Unrest in Iran has its genesis in governance and grievances
The writer is a senior journalist and analyst
Iran once again is simmering with protests. The uprising is economy-centric, though. The prevalent disgust is against the centralisation of powers in the religious coterie since the 1979 Revolution, which has come down hard on those campaigning for civil liberties. Despite the Islamic Republic being the only democratic nomenclature in the region that resorts to public mandate for its presidential system of governance, the power nexus is camouflaged under the wings of the military-centric IRGC, directly under the tutelage of the Supreme Leader. This is where the problem rests, as it has not been able to deliver socio-political equilibrium for an egalitarian society.
The latest upheavals erupting from Azna in Lorestan province, southwest of Tehran, are reportedly gathering momentum. This time, however, there is a marked difference in pattern as well as the response from the government. The agitators are widely desisting from vandalism, and the dispensation of President Pezeshkian has been wise enough to admit the genuineness of taking to the streets.

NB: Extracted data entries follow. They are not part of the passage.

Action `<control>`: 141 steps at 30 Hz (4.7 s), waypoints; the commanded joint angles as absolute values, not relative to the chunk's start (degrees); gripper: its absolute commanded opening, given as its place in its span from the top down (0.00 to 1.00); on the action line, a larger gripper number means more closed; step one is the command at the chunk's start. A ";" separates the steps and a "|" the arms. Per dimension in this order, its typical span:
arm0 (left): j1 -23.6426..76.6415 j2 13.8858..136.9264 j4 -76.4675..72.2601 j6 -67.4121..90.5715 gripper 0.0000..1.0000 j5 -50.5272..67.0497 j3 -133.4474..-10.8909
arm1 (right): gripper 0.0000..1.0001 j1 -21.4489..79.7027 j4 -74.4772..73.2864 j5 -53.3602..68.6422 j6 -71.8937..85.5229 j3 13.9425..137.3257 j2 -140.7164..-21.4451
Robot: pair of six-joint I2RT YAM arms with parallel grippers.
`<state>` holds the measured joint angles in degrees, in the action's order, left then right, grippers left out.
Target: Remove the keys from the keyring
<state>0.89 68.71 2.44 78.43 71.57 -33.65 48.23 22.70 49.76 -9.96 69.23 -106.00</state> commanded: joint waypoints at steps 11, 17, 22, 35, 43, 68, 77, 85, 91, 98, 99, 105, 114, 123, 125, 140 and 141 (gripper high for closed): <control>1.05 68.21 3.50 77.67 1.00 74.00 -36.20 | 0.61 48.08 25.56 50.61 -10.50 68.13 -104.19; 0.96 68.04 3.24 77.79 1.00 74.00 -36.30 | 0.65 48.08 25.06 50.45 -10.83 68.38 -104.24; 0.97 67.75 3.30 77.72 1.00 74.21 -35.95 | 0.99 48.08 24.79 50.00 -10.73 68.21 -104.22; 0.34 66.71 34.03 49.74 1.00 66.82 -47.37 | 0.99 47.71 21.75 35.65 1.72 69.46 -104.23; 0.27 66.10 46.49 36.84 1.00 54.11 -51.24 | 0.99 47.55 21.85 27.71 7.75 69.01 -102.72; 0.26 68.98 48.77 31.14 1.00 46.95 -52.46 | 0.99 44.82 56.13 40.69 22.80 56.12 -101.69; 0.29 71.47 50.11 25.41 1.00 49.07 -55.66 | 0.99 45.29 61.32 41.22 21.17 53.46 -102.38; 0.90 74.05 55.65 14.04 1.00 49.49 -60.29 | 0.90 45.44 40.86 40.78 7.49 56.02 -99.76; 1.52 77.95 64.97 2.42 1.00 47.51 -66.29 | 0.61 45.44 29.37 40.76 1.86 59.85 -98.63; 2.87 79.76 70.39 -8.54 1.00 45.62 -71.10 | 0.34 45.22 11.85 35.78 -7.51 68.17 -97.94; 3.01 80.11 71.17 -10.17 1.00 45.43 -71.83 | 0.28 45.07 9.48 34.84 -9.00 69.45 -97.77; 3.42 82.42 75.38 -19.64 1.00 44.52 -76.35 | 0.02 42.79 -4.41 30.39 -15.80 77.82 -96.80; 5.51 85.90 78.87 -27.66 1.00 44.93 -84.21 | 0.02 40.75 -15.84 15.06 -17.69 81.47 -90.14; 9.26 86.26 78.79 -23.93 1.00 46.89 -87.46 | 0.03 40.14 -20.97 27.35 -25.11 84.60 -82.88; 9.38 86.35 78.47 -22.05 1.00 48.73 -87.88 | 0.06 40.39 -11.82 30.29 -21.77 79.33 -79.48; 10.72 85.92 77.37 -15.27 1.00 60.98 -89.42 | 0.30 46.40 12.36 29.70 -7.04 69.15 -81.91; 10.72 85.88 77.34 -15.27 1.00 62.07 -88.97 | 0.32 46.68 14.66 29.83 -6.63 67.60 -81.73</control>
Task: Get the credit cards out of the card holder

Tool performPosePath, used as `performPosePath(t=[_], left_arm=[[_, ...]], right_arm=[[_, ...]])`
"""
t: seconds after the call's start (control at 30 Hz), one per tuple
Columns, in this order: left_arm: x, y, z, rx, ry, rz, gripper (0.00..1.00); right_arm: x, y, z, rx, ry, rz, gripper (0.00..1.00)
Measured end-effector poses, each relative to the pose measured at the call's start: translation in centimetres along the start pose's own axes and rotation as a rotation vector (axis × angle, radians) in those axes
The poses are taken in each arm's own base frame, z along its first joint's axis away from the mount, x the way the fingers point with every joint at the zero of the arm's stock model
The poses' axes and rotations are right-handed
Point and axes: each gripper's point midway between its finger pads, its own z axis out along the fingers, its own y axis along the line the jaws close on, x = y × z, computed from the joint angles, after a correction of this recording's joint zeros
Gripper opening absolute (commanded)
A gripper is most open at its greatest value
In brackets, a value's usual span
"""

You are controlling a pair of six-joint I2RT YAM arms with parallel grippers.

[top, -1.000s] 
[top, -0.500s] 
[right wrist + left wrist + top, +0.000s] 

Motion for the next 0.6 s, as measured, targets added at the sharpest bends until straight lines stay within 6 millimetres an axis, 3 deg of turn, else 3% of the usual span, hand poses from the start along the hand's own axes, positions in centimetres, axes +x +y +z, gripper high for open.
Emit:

In a Machiavellian rejoinder, pro-regime activists are also seen assembling in larger numbers to show solidarity with the system in vogue. This seems to be a political masterstroke from the powers-that-be, humbly realising that the policy of cracking down — as has been the case in yesteryears — had discredited the regime.
The question is, what's next? With a dozen casualties already on board, will the protesters go back home, or will they dig in their heels? With outside powers' longstanding passion to see a 'regime change' in Tehran, will the unrest emulate Sofia, Dhaka or Kathmandu? Will the US hobnob explicitly in the crisis and make room for its physical intervention? Or will the government itself show its desperation and go over the brink by using excessive power against the people?
The answer is somewhere in between the probabilities, and the outcome will push the Republic in more chaos and societal degeneration. While the uprising is peerless, as has been the case previously, too, the genesis of turmoil is well ingrained. The people are sick of isolation and want the regime to open up to the international order. Sanctions have dented their enterprising potential and pushed them into the abyss of uncertainty.
People nurse genuine grievances in terms of dipping growth, which is less than 3%, and soaring inflation to the tune of 42%. The exchange rate is around 28,500-toman to a dollar, and the state funnels in almost $18 billion of subsidies per annum from an oil export dividend of $78 billion.
The IRGC, with reported assets worth $6 billion, is the sole business conglomerate. The Inc role is being questioned as it allegedly amasses wealth for financing proxies in the Middle East and synergising the armed forces. Despite sanctions, Iran has been successful in setting in an axis of resistance with geopolitical inclination towards Russia and China, as well as Europe to a great extent. Yet, people are not happy with repeated governments run on ideological premises that have lacked expertise in the economy, technology and R&D.
Iran's nuclear obsession has cost it more than $1 trillion to this day, forcing the revolutionary zeal to look the other way as corruption and misgovernance take new heights. This is where a renaissance is desired, and the path forward is to harbour the talent and opinion within the society, and shun radicalism at home and abroad.
The civil disobedience has its roots in soaring unemployment, which has hit 22% among the youth. The US dollar has dropped by 56% in the six months, and the change in the consumer price index is around 34% per annum. For the first time after 1979, the businesspeople are on the streets, sending a déjà vu of the 'Bazaar uprising' that led to the downfall of Reza Shah Pahlavi.
The 92 million population deserve a better deal. Stubbornness in foreign policy, slumping purchasing power to the extent of 50% in rural areas and disregard for human rights have taken a toll. It's time to start a rectification process and empower the masses. A change is indispensable, and it should start from the highest echelon by rewriting a new social contract. That is how Iranians can steer clear of foreign intervention and domestic abomination.